TO DO:
Word for word, please restate the line containing "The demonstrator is" and all the lines that follow it to the end of the data.

....

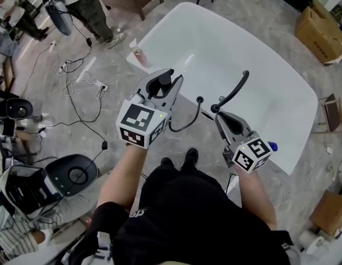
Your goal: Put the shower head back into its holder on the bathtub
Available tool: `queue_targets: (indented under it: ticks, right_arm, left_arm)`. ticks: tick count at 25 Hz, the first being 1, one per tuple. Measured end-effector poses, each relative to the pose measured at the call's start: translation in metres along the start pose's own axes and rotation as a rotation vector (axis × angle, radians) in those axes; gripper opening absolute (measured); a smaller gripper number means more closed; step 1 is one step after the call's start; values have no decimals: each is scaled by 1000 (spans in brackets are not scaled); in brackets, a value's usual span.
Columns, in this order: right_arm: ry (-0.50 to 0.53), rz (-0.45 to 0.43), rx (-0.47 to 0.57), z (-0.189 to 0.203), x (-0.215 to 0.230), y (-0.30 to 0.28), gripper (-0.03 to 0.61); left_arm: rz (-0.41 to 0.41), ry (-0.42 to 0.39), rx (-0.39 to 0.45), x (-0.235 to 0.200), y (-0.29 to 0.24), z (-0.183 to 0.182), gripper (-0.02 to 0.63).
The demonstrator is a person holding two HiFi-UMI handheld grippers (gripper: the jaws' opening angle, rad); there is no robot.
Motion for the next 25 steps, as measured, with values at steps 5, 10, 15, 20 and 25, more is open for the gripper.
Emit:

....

TASK RESPONSE:
The demonstrator is a person holding two HiFi-UMI handheld grippers (gripper: the jaws' opening angle, rad); there is no robot.
Motion for the next 25 steps, as measured, with values at steps 5, 10, 15, 20 and 25, more is open for the gripper.
Emit:

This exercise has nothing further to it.